• **Problem**: Return each line of the listing exactly as written.

• **Exercise data**:
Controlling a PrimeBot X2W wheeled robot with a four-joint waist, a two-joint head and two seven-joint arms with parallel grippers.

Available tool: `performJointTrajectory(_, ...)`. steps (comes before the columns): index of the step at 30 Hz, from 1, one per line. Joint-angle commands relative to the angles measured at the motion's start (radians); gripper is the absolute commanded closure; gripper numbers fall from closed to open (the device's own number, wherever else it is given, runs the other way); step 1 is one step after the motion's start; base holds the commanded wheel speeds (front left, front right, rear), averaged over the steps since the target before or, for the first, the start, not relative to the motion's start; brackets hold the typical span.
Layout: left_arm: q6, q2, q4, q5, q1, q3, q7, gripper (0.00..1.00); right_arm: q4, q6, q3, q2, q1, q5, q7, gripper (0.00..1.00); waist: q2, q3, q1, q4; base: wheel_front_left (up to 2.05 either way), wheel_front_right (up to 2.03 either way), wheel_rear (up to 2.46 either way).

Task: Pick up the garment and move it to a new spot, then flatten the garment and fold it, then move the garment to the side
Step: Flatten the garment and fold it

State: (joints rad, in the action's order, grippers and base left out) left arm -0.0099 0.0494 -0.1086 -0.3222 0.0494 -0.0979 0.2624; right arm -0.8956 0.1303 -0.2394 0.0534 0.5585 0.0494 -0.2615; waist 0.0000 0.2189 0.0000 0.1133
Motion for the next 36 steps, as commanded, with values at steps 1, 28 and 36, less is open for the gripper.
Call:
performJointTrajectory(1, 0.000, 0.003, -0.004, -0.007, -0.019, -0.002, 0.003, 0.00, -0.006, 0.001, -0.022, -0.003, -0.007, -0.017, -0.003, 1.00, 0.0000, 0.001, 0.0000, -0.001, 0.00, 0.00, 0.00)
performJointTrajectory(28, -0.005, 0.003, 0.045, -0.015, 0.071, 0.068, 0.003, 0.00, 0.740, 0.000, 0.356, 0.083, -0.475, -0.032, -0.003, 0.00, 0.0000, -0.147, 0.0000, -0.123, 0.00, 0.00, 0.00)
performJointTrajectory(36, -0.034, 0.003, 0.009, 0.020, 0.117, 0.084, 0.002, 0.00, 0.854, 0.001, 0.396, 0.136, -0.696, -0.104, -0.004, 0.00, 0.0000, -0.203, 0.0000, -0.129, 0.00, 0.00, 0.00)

• **Task output**:
Controlling a PrimeBot X2W wheeled robot with a four-joint waist, a two-joint head and two seven-joint arms with parallel grippers.

Available tool: `performJointTrajectory(_, ...)`. steps (comes before the columns): index of the step at 30 Hz, from 1, one per line. Joint-angle commands relative to the angles measured at the motion's start (radians); gripper is the absolute commanded closure; gripper numbers fall from closed to open (the device's own number, wherever else it is given, runs the other way); step 1 is one step after the motion's start; base holds the commanded wheel speeds (front left, front right, rear), averaged over the steps since the target before or, for the first, the start, not relative to the motion's start; brackets hold the typical span.
Layout: left_arm: q6, q2, q4, q5, q1, q3, q7, gripper (0.00..1.00); right_arm: q4, q6, q3, q2, q1, q5, q7, gripper (0.00..1.00); waist: q2, q3, q1, q4; base: wheel_front_left (up to 2.05 either way), wheel_front_right (up to 2.03 either way), wheel_rear (up to 2.46 either way).

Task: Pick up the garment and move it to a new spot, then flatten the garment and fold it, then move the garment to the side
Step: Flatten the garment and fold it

State: (joints rad, in the action's order, grippers and base left out) left arm -0.0099 0.0494 -0.1086 -0.3222 0.0494 -0.0979 0.2624; right arm -0.8956 0.1303 -0.2394 0.0534 0.5585 0.0494 -0.2615; waist 0.0000 0.2189 0.0000 0.1133
Motion for the next 36 steps, as commanded, with values at steps 1, 28 and 36, less is open for the gripper.
Call:
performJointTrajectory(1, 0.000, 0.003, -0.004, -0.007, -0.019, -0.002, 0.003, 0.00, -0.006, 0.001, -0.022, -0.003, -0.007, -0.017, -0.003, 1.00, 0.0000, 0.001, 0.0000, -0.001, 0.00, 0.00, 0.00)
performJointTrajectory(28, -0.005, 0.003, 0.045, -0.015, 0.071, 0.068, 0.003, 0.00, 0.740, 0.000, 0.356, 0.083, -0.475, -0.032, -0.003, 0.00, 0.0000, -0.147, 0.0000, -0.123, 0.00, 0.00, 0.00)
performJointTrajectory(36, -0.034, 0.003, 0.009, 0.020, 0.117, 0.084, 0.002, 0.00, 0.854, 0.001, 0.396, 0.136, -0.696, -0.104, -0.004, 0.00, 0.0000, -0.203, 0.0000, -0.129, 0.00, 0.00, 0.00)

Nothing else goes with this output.